LANDesk Server Manager also comes with vulnerability
scanning and patch management capabilities. It lets you automate the repetitive
processes of maintaining current vulnerability information, assessing
vulnerabilities for the various operating systems, downloading the appropriate
patch executable files, remediation vulnerabilities by deploying and installing
the necessary patches on affected devices, and verifying successful patch
installation. LANDesk comes with database of vulnerabilities which can be
automatically updated online from LANDesk's website.
With LANDesk Server Manager, you can view the health of all servers from anywhere on the network |
Server Manager provides direct one-to-one patch remediation
for every vulnerability discovered on servers. The feature of vulnerability
remediation is only available for windows. However, vulnerability scanner can be
used for linux servers. LANDesk also has centralized log management. It combines
all logs into one for easy analysis. It also maintains a history of old logs for
keeping track of server performance and in turn provides predictive failure
detection.
It also has an inventory scanner to add devices to the core
database and to collect devices' hardware and software data. The inventory
scanner runs automatically when the device is initially configured. The scanner
collects hardware and software data and enters it into the core database. After
that, the hardware scan runs each time the device is booted, but the software
scan only runs at a configured interval. Server Manager includes a reporting
tool you can use to generate a wide variety of specialized reports that provide
critical information about the managed devices on your network. By default,
LANDesk has various formats of reports mainly divided into hardware, software
and other categories. One drawback you might find in configuring LANDesk is that
at some places it won't give you any information or show you an alert.
Using Server Manager
We've carried an evaluation copy of LANDesk Server Manager on this
month's PCQ Enterprise CD. Before you start installing LANDesk Server Manager
make sure that the core server on which you are installing it, is not a domain
controller and you have support for ASP.net and a web server installed. After
the installation is done, before you start using LANDesk Server Manager, you
need to activate the core server. For this, either you need to have LANDesk ID
and password or else you can activate a 45-day eval. Once the core server has
been activated, open the LANDesk Server Manager.

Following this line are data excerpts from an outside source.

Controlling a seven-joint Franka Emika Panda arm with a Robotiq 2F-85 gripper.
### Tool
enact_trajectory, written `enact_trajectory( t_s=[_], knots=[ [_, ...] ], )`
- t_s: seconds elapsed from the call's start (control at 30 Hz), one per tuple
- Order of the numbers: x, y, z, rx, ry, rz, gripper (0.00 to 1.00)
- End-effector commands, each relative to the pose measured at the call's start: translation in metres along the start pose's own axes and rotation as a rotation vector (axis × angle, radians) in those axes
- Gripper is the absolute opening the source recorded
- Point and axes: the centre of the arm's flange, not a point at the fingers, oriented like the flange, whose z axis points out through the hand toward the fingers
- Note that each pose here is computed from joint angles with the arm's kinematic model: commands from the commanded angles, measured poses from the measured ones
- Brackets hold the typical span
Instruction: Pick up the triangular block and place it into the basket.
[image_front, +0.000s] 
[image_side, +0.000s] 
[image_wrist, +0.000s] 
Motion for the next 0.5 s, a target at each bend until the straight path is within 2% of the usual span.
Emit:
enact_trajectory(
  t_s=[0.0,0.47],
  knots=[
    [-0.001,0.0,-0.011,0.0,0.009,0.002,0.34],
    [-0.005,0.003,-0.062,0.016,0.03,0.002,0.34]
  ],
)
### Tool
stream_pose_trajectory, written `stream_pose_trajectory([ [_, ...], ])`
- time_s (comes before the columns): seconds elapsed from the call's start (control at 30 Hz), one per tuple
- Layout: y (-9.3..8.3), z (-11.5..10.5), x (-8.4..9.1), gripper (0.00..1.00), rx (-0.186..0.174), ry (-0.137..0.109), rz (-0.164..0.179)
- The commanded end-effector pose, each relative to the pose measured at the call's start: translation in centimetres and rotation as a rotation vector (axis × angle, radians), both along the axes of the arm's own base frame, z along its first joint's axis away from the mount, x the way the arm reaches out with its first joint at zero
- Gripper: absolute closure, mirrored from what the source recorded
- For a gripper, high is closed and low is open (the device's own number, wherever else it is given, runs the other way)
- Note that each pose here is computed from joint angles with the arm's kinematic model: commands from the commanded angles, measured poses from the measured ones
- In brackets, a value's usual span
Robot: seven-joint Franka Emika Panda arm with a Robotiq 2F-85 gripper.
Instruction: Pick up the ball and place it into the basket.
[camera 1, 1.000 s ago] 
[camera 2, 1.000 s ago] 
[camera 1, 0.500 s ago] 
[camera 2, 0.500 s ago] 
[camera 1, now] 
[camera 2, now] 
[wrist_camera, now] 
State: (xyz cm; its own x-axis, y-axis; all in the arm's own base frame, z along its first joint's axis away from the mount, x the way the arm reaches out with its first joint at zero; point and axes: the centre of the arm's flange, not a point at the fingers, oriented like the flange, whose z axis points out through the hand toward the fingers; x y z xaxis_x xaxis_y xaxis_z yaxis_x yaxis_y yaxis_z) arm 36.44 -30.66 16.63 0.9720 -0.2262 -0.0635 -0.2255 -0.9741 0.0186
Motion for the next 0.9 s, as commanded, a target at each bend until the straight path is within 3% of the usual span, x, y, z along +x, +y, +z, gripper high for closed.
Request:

First thing we need to do is to
find the available server and devices in your network. Click on Device discovery
tab, and click on new tab under discovery configurations. Here, you can choose
how you want to do device discovery and provide the IP address range and subnet
mask of the network. To schedule this discovery configuration, right click on it
and click on schedule. After the device discovery has finished you can see all
discovered devices under unmanaged devices divided in to various categories.
From the list, you can choose the devices you want to monitor or manage. To do
that, right click on the device and click on Target. Note that, if the device
doesn't have a name, you need to provide a name to it before targeting. This
name is only meant for LANDesk Manager, and it doesn't actually rename the
actual device. To put these devices into manage list, click on the manage tab
and choose the option Move targeted devices into my devices list and click on
move.
Now you need to install LANDesk Server Agent on the servers
you want to monitor. To do this, click on Agent configuration, and then click on
New tab to create a new agent configuration. Then provide a name for the
configuration. Select the Agent and click on Edit to customize its default
properties. You can select which agents should be installed on the remote
server, i.e. if you want to perform vulnerability scanning, monitoring, remote
control, etc. Choose options as per your needs and click on save changes and
click on Save As File option to save this agent as an executable package with
the filename same as the configuration name you specified. By default, the
package is saved in “C:\ProgramFiles\LANDesk\ManagementSuite\ldlogon\ConfigPackages”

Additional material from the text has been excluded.